No one quite knows how your brain works but we do have some good insights into how you actually use it. The way that we all deploy our brainpower, the “thinking paradigms” that we use consciously and unconsciously, are quite well understood by science. However, this understanding is not yet common knowledge. This learning gap presents an opportunity, and a threat. First on a personal level, then on a societal level.
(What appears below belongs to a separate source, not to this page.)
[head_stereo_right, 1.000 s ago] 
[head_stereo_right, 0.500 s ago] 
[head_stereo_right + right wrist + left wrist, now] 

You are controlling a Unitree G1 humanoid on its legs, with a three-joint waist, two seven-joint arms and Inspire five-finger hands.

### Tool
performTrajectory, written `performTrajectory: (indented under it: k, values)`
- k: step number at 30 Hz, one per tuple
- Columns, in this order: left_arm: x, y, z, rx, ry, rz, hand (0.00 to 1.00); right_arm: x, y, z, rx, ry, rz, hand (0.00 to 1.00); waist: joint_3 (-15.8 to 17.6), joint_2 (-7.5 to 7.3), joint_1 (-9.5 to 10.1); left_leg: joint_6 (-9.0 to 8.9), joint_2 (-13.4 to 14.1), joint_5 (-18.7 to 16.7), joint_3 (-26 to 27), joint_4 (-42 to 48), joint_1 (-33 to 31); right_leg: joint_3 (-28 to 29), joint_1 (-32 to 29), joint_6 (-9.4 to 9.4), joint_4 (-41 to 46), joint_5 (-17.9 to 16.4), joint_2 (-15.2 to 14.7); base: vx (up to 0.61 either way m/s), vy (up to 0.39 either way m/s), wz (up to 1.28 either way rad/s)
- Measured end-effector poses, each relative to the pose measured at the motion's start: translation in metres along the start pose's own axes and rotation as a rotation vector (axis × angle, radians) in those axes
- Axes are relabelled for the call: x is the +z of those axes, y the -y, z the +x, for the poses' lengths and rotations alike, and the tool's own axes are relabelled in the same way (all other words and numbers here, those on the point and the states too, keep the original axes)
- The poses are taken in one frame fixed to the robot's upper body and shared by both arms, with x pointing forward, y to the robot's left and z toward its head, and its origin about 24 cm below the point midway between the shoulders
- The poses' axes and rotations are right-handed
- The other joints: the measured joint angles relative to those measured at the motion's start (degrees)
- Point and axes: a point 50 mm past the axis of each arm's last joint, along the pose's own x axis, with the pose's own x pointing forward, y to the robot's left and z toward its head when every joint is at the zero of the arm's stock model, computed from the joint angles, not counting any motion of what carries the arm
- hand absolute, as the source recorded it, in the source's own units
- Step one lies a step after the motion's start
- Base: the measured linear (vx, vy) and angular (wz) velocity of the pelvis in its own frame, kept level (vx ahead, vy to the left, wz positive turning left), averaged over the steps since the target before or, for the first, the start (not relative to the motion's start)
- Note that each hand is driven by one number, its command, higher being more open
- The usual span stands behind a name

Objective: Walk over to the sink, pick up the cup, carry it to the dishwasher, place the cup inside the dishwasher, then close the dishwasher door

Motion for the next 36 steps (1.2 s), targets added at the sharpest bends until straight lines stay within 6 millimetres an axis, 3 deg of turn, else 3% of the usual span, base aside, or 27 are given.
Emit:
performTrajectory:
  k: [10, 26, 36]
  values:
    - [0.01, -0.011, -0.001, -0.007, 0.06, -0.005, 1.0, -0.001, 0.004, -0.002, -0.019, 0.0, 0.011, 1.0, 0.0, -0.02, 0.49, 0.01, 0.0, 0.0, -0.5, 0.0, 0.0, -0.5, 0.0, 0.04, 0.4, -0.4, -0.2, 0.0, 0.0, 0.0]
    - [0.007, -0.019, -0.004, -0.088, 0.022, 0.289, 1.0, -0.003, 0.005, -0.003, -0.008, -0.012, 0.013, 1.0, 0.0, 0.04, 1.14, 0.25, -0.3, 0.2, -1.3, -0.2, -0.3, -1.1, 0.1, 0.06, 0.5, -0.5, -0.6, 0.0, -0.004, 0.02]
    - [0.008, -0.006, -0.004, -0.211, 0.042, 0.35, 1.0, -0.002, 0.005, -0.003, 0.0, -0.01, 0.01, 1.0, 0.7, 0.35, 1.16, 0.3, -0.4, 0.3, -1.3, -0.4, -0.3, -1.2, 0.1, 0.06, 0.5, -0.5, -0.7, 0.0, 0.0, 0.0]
These insights can be learned and applied to influence the decisions we make. The individuals who learn these techniques first will have an advantage over everyone else. Communities or groups who do this will have a jump on other groups of people who are slower off the mark. Frankly, the populists and the demagogues are already on the case. They hit learning first, inserting concepts of national and social division into the public narrative, encouraging mob thinking. Already there is evidence of this sophisticated manipulation by some of the bad guys. It is painfully clear that more negative outcomes are very likely to occur. The power of Thinking Paradigms to influence is proven and the good guys need to step up now and to avoid losing a first mover advantage.
Even if your intentions are good, perhaps you find this exhortation to take advantage of other people’s laziness or lack of education uncomfortable? You would prefer to take this valuable knowledge and share it with your fellows for the benefit of all? If that is the case, you really do have to educate yourself quickly. Because there are quite a few folks around who don’t have your good nature and, if they get their heads around this new idea first, they will have the wherewithal to take advantage of your fellow humans, and of you.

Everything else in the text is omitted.